By David Servatius, Staff Writer

The U VoteProject has joined forces with the Utah Asian Chamber of Commerce in a drive to get Asian-American students at the U registered to vote before the Oct. 6 mail-in deadline for the state.

Thomas Jarvis, director of VoteProject on campus, said the Asian chamber will work with the Asian-American Student Association, one of the groups in the VoteProject coalition, and will provide about $100 for tabling efforts, advertising and other material costs.

In return, the chamber is asking that AASA make it a goal to register about 300 of the roughly 1,400 Asian-American students at the U.
Utah Asian Chamber of Commerce President-Elect Roger Tsai, a local attorney, said the chamber set aside approximately $2,000 this year to distribute to student groups at colleges and universities statewide that are willing to help with similar efforts on their campuses.

“We were seeing a lot of reports of low voter turnout within the Asian demographic,” Tsai said. “That was something we wanted to address and wanted to change, so we’re asking students and student groups to help us get Asians in the state involved in the political process.”

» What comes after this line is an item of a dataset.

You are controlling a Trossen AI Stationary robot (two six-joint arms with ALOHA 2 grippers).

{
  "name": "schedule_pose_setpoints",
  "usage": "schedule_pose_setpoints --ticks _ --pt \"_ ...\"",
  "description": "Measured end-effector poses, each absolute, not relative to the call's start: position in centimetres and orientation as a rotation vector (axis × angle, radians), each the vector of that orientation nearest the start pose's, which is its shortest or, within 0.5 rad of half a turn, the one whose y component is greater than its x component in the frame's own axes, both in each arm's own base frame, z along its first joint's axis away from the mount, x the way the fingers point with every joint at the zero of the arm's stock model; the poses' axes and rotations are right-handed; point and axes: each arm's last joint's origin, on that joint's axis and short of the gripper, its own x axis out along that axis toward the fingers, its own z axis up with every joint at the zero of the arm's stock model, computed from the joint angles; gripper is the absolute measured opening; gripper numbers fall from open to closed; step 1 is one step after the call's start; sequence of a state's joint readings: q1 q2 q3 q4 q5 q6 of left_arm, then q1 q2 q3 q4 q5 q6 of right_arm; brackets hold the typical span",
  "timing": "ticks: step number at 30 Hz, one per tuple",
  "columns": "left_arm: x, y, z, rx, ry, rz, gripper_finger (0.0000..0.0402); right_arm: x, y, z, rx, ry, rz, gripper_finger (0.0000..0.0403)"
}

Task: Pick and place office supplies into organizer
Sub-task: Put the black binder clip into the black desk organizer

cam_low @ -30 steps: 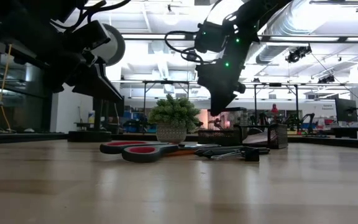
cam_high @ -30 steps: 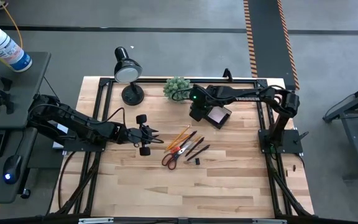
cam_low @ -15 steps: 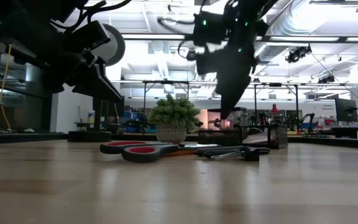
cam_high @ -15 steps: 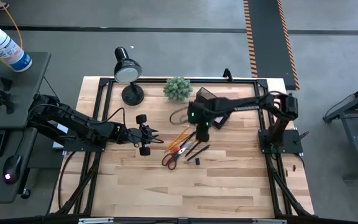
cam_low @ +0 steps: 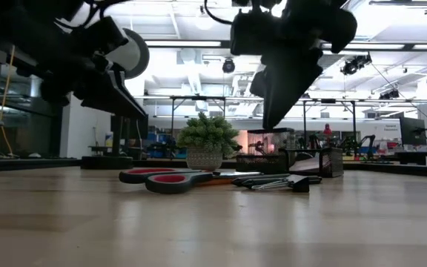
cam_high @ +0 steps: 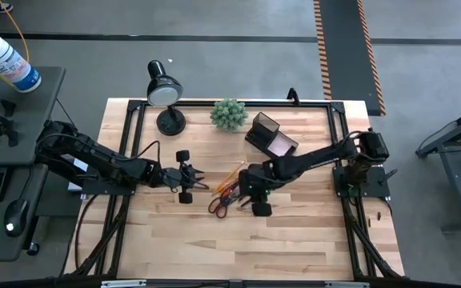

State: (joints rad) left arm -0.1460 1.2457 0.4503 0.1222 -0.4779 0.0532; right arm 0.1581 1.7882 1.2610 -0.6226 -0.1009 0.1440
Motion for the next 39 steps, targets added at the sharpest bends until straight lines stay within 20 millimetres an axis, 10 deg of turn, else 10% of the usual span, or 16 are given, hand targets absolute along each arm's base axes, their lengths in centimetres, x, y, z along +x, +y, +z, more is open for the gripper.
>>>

This is often a challenge, Tsai said.

“We’ve got about 40,000 people in Utah. We don’t have a common language source or a common newspaper where we can just advertise. We can’t just go door to door. We have to do it in a different way,” he said.

Although the goal is to register Asian-American students to vote, Tsai said everyone is welcome to participate in the effort.

“This is not just for AASA to participate,” he said. “We want any and every group, any student that wants to participate, Asian, non-Asian, whatever race or ethnicity.”

Jarvis said a competition between VoteProject and the chamber was originally envisioned, but the plan was ultimately scrapped in favor of collaboration.

“We decided it would be most effective to simply have them provide some funding for the Asian-American group on campus,” Jarvis said. “That way everybody wins. We want everyone registered and they want Asian-Americans registered. It makes a lot of sense.”

Tsai said he thinks it will be easier for the two groups to work together than to compete against each other in the drive.

ASUU Government Relations Board Director Andrew Jensen said Tsai contacted the U’s Hinckley Institute of Politics earlier this year, which referred him to the ASUU Government Relations Board and VoteProject.

“The chamber wanted VoteProject to provide training to its leadership on the strategies and tactics for getting out the vote that we were using on campus,” Jensen said.

Jarvis attended a meeting at the chamber with representatives from the Salt Lake County Clerk’s office, which is responsible for voter registration county-wide, and the plan to work together was born.

“We are doing a lot of outreach into the surrounding community,” Jarvis said. “We are trying to go off campus and find ways to reach out to different groups on campus that don’t typically get as politically involved.”

He said VoteProject was previously active on the U campus during the 2004 and 2006 election cycles. The group sets up tables and hangs posters on campus to make it as easy as possible for U students to find information about the candidates and the issues, get registered to vote and locate their polling location.

They train and work with a coalition of other campus groups including the Bennion Community Service Center, the Greek Council, the Latter-day Saint Student Association and diversity groups like AASA.